New research suggests that resilience may have at least as much to do with how often people have faced adversity in past as it does with who they are — their personality, their genes, for example — or what they’re facing now. That is, the number of life blows a person has taken may affect his or her mental toughness more than any other factor.

Sustainable Love

The latest in relationship science relayed by Tara Parker-Pope.

“People have a fundamental motivation to improve the self and add to who they are as a person,” Dr. Lewandowski says. “If your partner is helping you become a better person, you become happier and more satisfied in the relationship.”

Skin Deep

A study shows people more accurately assessing personality traits of attractive people.

“If people think Jane is beautiful, and she is very organized and somewhat generous, people will see her as more organized and generous than she actually is,” Biesanz said.  “Despite this bias, our study shows that people will also correctly discern the relative ordering of Jane’s personality traits – that she is more organized than generous – better than others they find less attractive.”

Study: Video Games Are Good For You

Video Games Boost Brain Power, Multitasking Skills (NPR)

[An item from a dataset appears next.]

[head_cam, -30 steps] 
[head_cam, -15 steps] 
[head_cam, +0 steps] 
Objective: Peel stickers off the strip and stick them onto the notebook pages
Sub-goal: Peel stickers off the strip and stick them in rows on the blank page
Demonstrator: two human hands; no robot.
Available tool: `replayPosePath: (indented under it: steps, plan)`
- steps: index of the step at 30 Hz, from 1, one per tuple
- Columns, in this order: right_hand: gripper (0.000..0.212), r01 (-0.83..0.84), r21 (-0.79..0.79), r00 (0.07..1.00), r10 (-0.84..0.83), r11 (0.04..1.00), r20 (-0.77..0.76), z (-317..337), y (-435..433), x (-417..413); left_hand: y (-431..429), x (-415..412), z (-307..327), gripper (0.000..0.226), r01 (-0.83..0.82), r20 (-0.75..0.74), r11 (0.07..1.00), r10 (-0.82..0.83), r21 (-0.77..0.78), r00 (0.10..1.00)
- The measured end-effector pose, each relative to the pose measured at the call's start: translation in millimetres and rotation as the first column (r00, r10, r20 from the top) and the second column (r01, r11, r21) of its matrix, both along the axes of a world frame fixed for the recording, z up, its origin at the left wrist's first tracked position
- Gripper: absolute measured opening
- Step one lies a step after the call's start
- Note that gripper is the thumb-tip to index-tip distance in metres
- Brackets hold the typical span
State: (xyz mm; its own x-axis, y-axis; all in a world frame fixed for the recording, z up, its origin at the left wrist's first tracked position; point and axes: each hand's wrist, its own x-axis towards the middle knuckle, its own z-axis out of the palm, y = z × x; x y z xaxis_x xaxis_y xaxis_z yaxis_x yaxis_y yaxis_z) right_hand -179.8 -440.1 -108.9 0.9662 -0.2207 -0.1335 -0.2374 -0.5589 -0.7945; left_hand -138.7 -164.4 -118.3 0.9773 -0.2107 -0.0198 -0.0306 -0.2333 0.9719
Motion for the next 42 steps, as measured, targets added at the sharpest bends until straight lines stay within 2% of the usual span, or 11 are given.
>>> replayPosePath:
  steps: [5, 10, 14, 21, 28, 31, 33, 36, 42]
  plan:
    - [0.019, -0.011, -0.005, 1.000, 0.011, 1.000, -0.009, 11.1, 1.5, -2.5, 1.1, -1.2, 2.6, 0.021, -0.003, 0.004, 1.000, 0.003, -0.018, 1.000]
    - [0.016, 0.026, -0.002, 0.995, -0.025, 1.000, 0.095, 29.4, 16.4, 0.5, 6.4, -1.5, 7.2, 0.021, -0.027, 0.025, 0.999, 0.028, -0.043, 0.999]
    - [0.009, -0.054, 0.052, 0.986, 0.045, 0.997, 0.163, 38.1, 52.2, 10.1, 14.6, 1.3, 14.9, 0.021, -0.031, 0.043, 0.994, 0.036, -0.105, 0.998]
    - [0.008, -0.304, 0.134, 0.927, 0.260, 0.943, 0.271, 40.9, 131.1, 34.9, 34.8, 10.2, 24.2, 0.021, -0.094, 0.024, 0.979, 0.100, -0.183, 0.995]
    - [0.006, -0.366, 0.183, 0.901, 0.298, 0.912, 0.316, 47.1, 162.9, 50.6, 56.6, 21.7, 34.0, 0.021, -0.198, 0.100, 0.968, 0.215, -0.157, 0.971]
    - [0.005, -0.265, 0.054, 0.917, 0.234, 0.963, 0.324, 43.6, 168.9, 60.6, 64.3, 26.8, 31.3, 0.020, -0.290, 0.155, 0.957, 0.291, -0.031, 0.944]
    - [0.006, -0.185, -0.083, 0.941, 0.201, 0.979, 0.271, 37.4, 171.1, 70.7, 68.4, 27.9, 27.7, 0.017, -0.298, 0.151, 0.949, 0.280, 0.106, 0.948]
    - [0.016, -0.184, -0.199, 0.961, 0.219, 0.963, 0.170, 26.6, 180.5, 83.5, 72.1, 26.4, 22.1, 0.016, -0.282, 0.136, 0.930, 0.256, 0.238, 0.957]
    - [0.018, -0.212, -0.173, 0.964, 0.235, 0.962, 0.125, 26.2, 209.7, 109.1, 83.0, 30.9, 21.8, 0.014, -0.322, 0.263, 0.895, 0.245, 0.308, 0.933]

Pratt says playing these video games changes your ability to learn, and to find and integrate new information.  “Video game players are able to pick up very subtle, statistical irregularities in environments and use them to their advantage,” Pratt says. “And these same irregularities in environments are the things that help us guide our behaviors on a daily basis.”

On Yawning

Theories about why people–and animals–yawn.  One tidbit:

Children under 5 are not subject to contagious yawning, but adult humans, chimpanzees, monkeys and dogs — animals with advanced social skills — are. Apparently an understanding of the mental states of others is required before yawning becomes catching

Narcissism Bites the Dust

NYT:  A Fate That Narcissists Will Hate: Being Ignored.

Narcissists, much to the surprise of many experts, are in the process of becoming an endangered species.  Not that they face imminent extinction — it’s a fate much worse than that. They will still be around, but they will be ignored.  The fifth edition of the Diagnostic and Statistical Manual of Mental Disorders (due out in 2013, and known as DSM-5) has eliminated five of the 10 personality disorders that are listed in the current edition.

Reaction underway:  “Odd and haphazard,” says PsychCentral.

Siblings Split

Theories about how siblings develop such different personalities (NPR).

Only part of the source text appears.